Image Credits Orb: Photo by Chris Diehl, Instagram: @diehloid     Flowers: Photo by Jennifer Nelson

Whether you’re an introvert or an extrovert, a commuter or a work-from-home type, parent or not, it’s safe to say that right now, none of us is living our normal life, and that’s demanded a considerable amount of adjustment on our part. All this change got us to wondering: What if, in some way, what we’re experiencing right now might be a catalyst for long-term change for the better? Local renowned clinical psychologist Richard Levak provides some insight.

Dr. Richard Levak
Dr. Richard Levak

“Social contact is as needed as much as you need food, love, and water — it is a basic need,” says Levak. “When you’re deprived of it, you suffer and your brain suffers, and then you find it harder to reconnect after a period.” He references a recent study that appeared in The Lancet that backs up his claims, and summarizes the study’s findings regarding quarantine’s long-term effects. “This article shows that people who are quarantined show anxiety, depression, and used more reckless behavior like drugs and alcohol, and that it changed their brain. The brain patterns of people who are isolated for periods of time, like in a quarantine, became similar to [those of] people who’d been through food deprivation.”
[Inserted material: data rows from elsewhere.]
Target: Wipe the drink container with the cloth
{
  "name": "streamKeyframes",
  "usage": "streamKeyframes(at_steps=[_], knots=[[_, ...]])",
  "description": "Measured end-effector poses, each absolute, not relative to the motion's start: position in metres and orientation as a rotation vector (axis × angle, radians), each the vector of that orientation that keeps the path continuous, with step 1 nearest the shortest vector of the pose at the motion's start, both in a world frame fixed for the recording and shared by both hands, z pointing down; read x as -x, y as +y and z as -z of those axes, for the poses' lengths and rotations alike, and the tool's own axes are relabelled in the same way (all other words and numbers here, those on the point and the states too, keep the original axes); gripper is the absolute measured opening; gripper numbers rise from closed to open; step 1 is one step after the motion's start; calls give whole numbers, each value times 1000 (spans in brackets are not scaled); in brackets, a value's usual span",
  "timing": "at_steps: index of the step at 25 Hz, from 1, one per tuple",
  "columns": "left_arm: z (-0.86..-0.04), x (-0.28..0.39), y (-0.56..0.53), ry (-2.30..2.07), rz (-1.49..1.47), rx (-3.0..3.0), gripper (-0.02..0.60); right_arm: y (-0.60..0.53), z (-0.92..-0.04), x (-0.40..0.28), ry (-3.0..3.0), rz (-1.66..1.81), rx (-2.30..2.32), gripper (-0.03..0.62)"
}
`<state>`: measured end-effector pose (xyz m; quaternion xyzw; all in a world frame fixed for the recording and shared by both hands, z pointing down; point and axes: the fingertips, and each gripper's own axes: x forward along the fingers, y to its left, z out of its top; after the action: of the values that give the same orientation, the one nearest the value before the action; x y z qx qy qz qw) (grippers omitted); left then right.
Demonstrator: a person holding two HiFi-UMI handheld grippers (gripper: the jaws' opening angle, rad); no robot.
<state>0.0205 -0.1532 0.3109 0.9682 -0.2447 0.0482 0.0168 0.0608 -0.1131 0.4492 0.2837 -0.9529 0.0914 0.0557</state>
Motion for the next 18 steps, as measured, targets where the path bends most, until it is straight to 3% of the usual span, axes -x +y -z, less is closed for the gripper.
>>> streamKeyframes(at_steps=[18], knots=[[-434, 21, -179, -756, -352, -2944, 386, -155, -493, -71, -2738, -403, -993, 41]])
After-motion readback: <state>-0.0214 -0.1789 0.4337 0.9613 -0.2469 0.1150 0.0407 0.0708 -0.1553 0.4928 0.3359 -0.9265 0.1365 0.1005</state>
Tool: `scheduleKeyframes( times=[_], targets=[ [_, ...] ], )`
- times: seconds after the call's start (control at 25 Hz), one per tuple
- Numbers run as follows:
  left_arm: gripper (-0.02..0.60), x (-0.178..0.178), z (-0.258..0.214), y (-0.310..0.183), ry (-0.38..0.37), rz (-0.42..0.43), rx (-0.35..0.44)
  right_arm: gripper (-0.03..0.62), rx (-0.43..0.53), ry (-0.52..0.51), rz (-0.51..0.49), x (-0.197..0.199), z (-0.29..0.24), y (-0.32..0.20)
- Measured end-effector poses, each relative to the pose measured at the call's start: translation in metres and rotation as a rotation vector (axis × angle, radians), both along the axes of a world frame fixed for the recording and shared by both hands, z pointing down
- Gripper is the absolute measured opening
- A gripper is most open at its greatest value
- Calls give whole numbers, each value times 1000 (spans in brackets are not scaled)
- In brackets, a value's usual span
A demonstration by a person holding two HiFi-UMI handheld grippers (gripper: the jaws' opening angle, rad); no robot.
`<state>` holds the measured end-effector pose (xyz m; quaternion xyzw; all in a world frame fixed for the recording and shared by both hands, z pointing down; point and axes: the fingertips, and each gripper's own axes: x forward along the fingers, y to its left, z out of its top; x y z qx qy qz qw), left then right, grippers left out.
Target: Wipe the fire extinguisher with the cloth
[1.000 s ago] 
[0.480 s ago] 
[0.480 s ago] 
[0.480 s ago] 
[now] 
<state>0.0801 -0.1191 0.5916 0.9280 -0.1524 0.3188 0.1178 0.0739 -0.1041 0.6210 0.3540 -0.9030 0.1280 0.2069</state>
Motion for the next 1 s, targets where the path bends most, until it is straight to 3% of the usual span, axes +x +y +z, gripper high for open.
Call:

That’s the bad news, but there is also good. “What is the solution? The solution is that we have to stay connected. Getting out, banging drums with your neighbors, getting on FaceTime and Zoom and talking to people, having a virtual cocktail hour or a virtual dinner, humans need that kind of connection,” he says, adding, “And — here’s the important point — when you are on FaceTime or talking to people, don’t be multitasking, don’t be looking away.” He says that humans innately crave direct eye contact for the interaction to be most meaningful, and engaging in a deeper way helps to prevent us from becoming numb and detatched. “Be open to sharing with people how you’re feeling, and if you are anxious and scared and insecure, share that with people. It will bring you closer,” he advises.

If our efforts to stay connected during self-isolation are helping us understand just how valuable our personal relationships are to our overall health, might we change our approach to living, post-pandemic?

“People will be told they can go out but still be careful, but it will take a while before people are whooping it up, and during that time, they’ll start to think, ‘What does this mean? And how am I going to change my life?’ I think it will help people realize that the world is a small place, that we’re all in this together, and that we really have to start living a little differently than just helter-skelter productivity and always busy, that life can go on and we have to be more mindful of that,” he says. “Maybe we’ll learn to be kinder and gentler.”

So, when this is over — and it will eventually all be over — hopefully we will remember how something as simple as a phone call manages to be so tremendously fulfilling, and we will continue to place great importance on the relationships that sustain us. Keep that standing call with your mom, Zoom check-in with your college roommate, digital weekly happy hour with your best friend. It’s good for your health.